Hubungan gue dengan kedua orang tua gue yang complicated ini bikin gue sering mikir, bagaimana kalau gue jadi orang tua? Apakah anak gue akan membenci gue karena keputusan-keputusan yang gue ambil atau karena gue tidak mengambilnya? Apakah gue akan menyakiti hati mereka ketika gue marah? Apakah gue akan sakit hati karena omongan anak gue?

Gue sampe pergi ke psikolog karena overthinking itu, dan ketika gue sampaikan, psikolog gue cuma bilang gue mikirnya kejauhan untuk sesuatu yang belum terjadi. Tapi dia bisa memahami kenapa gue punya semua pemikiran itu di dalam kepala gue. Kayak, gue sendiri bingung dengan dinamika hubungan orang tua-anak ini, gimana gue bisa provide agar anak-anak gue cinta dan tidak membuat mereka trauma?

Don't get me wrong, I love my parents, I love them. Tapi gue juga mulai memahami bahwa sama seperti tidak ada anak yang sempurna, tidak ada juga orang tua yang sempurna. Di usia 31 tahun ini dan ketika gue sudah mau menikah, gue merasa akhirnya gue bisa menerima seperti apa orang tua gue seutuhnya. Bahwa dengan segala sumber daya yang mereka punya saat itu, mereka berusaha memberikan yang terbaik buat anak-anaknya. Belum ada buku panduan parenting, apalagi psikolog/psikiater, ataupun tips-tips dari influencer tentang cara merawat anak atau menjadi orang tua. Tanpa semua itu, mereka udah mencoba memberikan yang terbaik.
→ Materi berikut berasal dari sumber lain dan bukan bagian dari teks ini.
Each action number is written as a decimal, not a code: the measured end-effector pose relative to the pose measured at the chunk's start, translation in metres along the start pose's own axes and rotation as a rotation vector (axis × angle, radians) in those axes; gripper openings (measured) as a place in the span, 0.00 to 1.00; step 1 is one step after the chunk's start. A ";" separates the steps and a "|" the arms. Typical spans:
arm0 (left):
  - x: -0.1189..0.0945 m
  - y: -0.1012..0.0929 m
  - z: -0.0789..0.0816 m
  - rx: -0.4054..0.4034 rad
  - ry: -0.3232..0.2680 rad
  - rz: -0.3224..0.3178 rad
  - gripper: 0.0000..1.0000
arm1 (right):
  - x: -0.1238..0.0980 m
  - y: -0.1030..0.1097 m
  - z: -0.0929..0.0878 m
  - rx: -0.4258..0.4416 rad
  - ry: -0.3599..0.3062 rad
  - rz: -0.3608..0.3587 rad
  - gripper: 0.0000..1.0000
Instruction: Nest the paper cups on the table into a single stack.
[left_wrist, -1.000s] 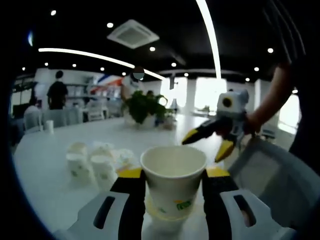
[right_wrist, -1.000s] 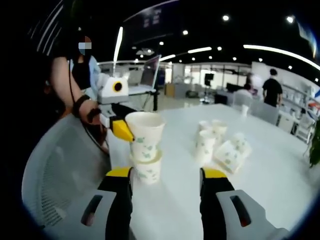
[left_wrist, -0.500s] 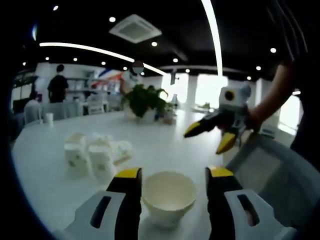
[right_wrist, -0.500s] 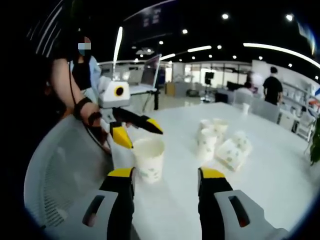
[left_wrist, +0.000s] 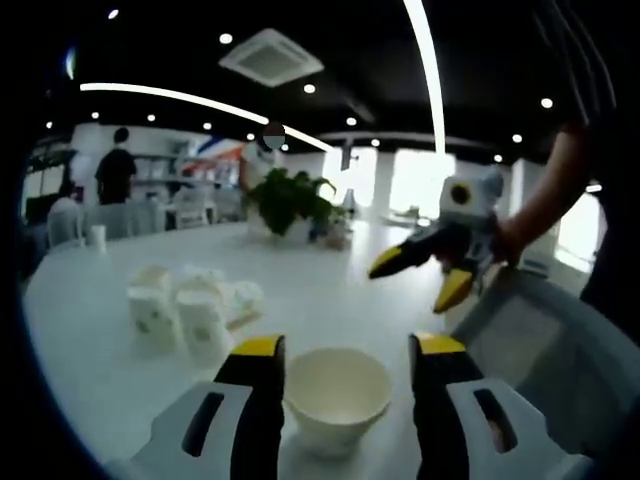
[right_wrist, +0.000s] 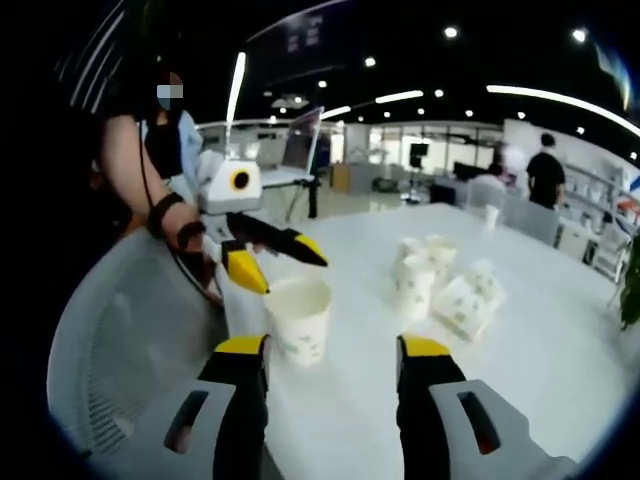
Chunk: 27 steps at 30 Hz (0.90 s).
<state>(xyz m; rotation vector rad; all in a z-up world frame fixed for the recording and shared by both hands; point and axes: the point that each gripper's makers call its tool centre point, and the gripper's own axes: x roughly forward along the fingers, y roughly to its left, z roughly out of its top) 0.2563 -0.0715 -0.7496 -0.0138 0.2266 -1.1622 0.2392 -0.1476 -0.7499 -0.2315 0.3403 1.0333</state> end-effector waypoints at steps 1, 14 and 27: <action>0.000 0.000 0.001 0.000 -0.001 0.001 0.49 | 0.000 0.000 0.000 -0.001 -0.001 -0.001 0.49; -0.011 0.017 0.017 -0.005 -0.021 0.053 0.56 | 0.006 -0.012 0.009 -0.010 -0.020 -0.017 0.52; -0.018 0.035 0.030 0.006 -0.036 0.112 0.68 | 0.011 -0.033 0.016 -0.013 -0.044 -0.066 0.69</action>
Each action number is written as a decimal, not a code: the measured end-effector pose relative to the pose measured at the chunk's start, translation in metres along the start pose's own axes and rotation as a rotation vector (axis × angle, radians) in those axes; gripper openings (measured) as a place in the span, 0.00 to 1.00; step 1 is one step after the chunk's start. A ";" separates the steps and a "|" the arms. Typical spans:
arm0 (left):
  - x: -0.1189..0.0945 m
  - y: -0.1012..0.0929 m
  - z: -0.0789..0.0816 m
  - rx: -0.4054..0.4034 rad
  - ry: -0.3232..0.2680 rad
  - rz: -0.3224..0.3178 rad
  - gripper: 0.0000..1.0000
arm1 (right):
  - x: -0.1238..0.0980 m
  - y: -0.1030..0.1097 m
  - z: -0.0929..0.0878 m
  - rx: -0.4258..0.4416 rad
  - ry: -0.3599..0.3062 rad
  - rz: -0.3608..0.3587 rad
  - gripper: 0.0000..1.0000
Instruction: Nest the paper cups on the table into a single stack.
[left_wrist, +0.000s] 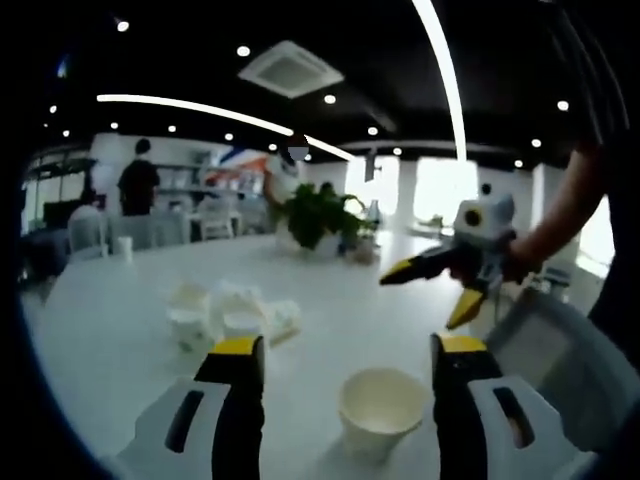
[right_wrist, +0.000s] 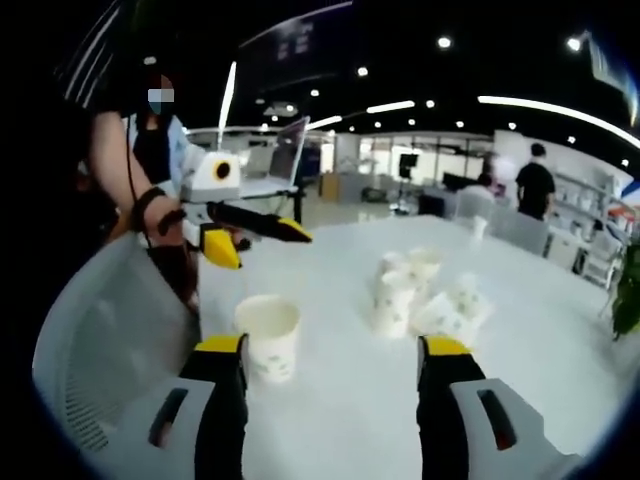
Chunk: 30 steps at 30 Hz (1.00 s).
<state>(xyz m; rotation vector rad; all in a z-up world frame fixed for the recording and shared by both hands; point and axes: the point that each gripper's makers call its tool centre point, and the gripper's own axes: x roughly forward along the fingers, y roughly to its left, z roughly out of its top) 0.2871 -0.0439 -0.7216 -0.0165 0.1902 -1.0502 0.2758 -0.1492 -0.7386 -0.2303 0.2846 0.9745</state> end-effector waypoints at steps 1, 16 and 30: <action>0.000 0.000 0.000 -0.008 -0.001 0.001 0.69 | 0.001 -0.002 0.001 0.003 -0.004 0.000 0.70; -0.005 -0.002 0.004 -0.020 -0.033 0.043 0.96 | 0.026 -0.044 -0.005 0.005 -0.016 -0.030 0.92; -0.006 0.001 0.001 -0.042 -0.039 0.064 0.99 | 0.040 -0.064 0.002 -0.023 -0.033 -0.048 1.00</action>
Gue sering bilang sama tunangan gue, gue nggak tahu apakah gue akan bisa memaafkan kedua orang tua gue atas berbagai hal. Tapi dilihat lagi dari kacamata hari ini, mereka juga pernah jadi remaja dan orang muda yang mengambil keputusan buruk dalam hidup mereka. Gue membayangkan bokap dan nyokap gue adalah dua anak muda itu, dan apa jadinya kalau mereka lebih bijak dikit dalam bertindak? 

Kadang gue membayangkan nyokap atau bokap gue yang masih muda, ambisius, punya banyak mimpi—gue rela kasih apa pun di dunia ini asal mereka bisa mengalami masa muda mereka sekali lagi, memberi mereka kesempatan untuk ambil keputusan apa pun dalam hidup, termasuk tidak menikah. Meskipun kalau mereka memilih itu, gue ngga bakal ada di dunia ini, tapi kadang gue pengen bayangin aja. Membayangkan hidup mereka yang mungkin berbeda kalau mereka mengambil jalan lain.

Tapi di atas semuanya itu, di atas hal-hal yang membuat gue sebagai anak kecewa berat dengan mereka, mereka tetap memilih jadi orang tua gue. Gue tetap diurus, disekolahkan, diberi atap tempat tinggal, dicintai — dengan cara mereka sendiri.

Mungkin ketika nanti gue sudah jadi orang tua, gue akan paham (mungkin juga enggak) kenapa mereka melakukan atau tidak melakukan hal-hal yang gue pertanyakan. Mungkin di saat itu gue sudah bisa memaafkan kedua orang tua gue. Mungkin gue ngga bisa memahami sekarang, tapi satu yang gue tahu adalah bahwa mereka mengorbankan masa muda mereka supaya masa muda gue lebih layak. I'm forever thankful for it.